■ Your objective
Leaving every picture out, please return exactly the lines from the top of the material below through the line with "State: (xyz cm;", both included.
== Segment start ==
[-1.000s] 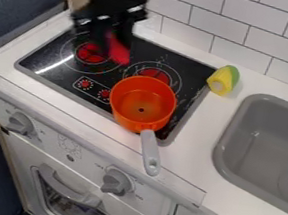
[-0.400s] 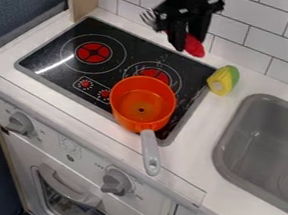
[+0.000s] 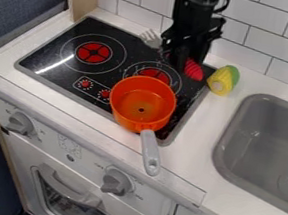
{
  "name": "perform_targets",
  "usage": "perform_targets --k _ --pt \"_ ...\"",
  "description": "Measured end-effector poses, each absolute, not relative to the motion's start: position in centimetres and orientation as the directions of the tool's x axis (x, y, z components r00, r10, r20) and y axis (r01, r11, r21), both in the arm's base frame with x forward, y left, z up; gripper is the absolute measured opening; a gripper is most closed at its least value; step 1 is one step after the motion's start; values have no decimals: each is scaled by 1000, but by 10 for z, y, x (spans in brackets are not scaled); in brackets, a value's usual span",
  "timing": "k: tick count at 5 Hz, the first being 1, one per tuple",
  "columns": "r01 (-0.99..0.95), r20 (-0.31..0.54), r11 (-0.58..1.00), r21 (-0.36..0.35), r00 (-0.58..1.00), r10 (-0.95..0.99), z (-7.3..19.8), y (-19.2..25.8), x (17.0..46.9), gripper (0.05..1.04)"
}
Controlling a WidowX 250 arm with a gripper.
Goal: Pick the red fork and put it above the red pot
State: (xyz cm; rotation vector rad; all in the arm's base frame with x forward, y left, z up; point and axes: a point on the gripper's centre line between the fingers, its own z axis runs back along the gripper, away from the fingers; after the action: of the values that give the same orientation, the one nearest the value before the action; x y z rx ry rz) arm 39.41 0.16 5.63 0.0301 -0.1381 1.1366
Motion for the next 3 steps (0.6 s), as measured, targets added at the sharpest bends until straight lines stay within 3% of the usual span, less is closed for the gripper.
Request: perform_targets --k 3 --pt "-917 126 398 6 396 910 30 5 397 413"
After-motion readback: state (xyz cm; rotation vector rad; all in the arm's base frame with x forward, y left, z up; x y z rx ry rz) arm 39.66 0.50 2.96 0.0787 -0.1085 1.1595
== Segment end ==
■ Task result
[-1.000s] 
[-0.400s] 
[+0.000s] 
{
  "name": "perform_targets",
  "usage": "perform_targets --k _ --pt \"_ ...\"",
  "description": "Measured end-effector poses, each absolute, not relative to the motion's start: position in centimetres and orientation as the directions of the tool's x axis (x, y, z components r00, r10, r20) and y axis (r01, r11, r21), both in the arm's base frame with x forward, y left, z up; gripper is the absolute measured opening; a gripper is most closed at its least value; step 1 is one step after the motion's start; values have no decimals: each is scaled by 1000, but by 10 for z, y, x (spans in brackets are not scaled); in brackets, a value's usual span",
  "timing": "k: tick count at 5 Hz, the first being 1, one per tuple",
  "columns": "r01 (-0.99..0.95), r20 (-0.31..0.54), r11 (-0.58..1.00), r21 (-0.36..0.35), r00 (-0.58..1.00), r10 (-0.95..0.99), z (-7.3..19.8), y (-19.2..25.8), x (17.0..46.9), gripper (0.05..1.04)"
}
Controlling a WidowX 250 arm with a gripper.
Goal: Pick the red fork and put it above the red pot
State: (xyz cm; rotation vector rad; all in the arm's base frame with x forward, y left, z up; point and axes: a point on the gripper's centre line between the fingers, its own z axis runs back along the gripper, away from the fingers; after the action: of the values that give the same orientation, the one nearest the value before the action; x y z rx ry rz) arm 39.41 0.16 5.63 0.0301 -0.1381 1.1366

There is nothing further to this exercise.